- _Exercise aim_:
Everything from the line that contains "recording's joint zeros" to the end of the listing below, both ends included, is to be transcribed word for word, and nothing else.

***

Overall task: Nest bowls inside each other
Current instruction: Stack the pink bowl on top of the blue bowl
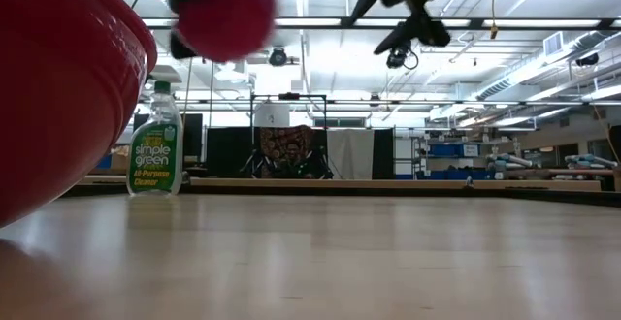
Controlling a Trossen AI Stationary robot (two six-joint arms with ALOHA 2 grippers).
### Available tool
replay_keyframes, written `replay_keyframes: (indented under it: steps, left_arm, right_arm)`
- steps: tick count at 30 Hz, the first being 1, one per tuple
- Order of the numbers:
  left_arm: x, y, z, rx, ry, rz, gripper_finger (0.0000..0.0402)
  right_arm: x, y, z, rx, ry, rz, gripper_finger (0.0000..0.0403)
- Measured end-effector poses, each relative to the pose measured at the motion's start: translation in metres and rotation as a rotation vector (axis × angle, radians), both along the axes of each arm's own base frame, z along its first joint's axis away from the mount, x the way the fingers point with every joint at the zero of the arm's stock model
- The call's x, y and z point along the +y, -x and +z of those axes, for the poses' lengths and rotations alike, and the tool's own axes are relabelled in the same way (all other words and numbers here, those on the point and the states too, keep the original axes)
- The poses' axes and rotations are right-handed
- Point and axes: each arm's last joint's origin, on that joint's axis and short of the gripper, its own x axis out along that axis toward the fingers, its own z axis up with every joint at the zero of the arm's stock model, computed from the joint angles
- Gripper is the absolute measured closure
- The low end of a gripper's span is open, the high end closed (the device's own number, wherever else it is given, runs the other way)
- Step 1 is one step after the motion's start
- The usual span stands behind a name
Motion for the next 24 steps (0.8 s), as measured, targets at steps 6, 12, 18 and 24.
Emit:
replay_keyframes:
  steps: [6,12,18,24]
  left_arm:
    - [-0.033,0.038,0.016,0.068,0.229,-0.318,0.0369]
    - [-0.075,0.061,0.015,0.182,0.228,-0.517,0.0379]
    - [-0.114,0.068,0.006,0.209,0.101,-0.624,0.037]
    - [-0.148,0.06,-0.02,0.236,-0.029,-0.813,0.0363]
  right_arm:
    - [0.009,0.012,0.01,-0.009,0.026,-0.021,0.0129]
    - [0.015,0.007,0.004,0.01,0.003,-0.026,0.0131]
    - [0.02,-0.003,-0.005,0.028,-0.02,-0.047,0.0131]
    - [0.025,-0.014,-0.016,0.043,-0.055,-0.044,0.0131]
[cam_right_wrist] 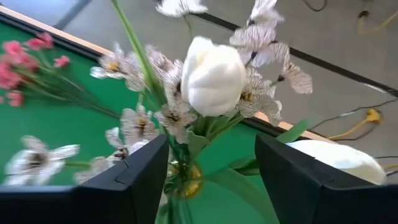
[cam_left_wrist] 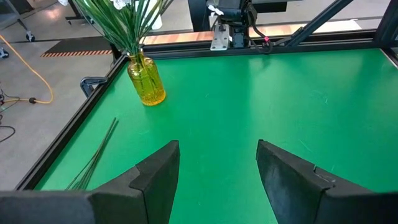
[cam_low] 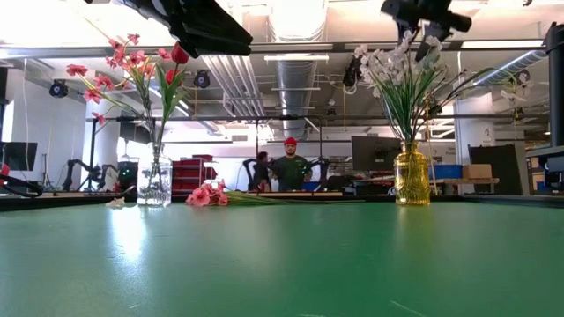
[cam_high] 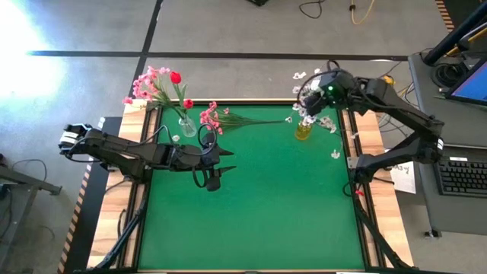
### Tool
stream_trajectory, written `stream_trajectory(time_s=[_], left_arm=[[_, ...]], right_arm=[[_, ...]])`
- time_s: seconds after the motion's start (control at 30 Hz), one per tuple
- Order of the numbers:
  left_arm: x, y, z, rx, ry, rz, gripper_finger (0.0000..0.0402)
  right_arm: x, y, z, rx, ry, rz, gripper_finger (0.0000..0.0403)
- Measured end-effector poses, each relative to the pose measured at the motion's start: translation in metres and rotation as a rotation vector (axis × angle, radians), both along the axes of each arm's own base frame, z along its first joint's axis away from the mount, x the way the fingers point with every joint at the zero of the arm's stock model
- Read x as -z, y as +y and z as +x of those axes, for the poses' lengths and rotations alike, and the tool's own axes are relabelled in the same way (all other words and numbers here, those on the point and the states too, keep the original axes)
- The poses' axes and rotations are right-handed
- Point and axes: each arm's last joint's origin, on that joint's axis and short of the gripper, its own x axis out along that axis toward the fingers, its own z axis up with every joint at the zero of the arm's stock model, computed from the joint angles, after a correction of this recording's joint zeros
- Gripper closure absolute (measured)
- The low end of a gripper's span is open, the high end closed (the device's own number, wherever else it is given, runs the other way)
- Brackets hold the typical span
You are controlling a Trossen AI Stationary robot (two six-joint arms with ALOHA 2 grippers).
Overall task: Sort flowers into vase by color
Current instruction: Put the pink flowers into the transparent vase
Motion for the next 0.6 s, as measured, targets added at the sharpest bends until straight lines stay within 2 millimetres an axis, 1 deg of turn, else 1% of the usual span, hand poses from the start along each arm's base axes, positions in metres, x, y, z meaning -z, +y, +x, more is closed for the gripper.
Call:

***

- _Problem solution_:
- Point and axes: each arm's last joint's origin, on that joint's axis and short of the gripper, its own x axis out along that axis toward the fingers, its own z axis up with every joint at the zero of the arm's stock model, computed from the joint angles, after a correction of this recording's joint zeros
- Gripper closure absolute (measured)
- The low end of a gripper's span is open, the high end closed (the device's own number, wherever else it is given, runs the other way)
- Brackets hold the typical span
You are controlling a Trossen AI Stationary robot (two six-joint arms with ALOHA 2 grippers).
Overall task: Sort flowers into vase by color
Current instruction: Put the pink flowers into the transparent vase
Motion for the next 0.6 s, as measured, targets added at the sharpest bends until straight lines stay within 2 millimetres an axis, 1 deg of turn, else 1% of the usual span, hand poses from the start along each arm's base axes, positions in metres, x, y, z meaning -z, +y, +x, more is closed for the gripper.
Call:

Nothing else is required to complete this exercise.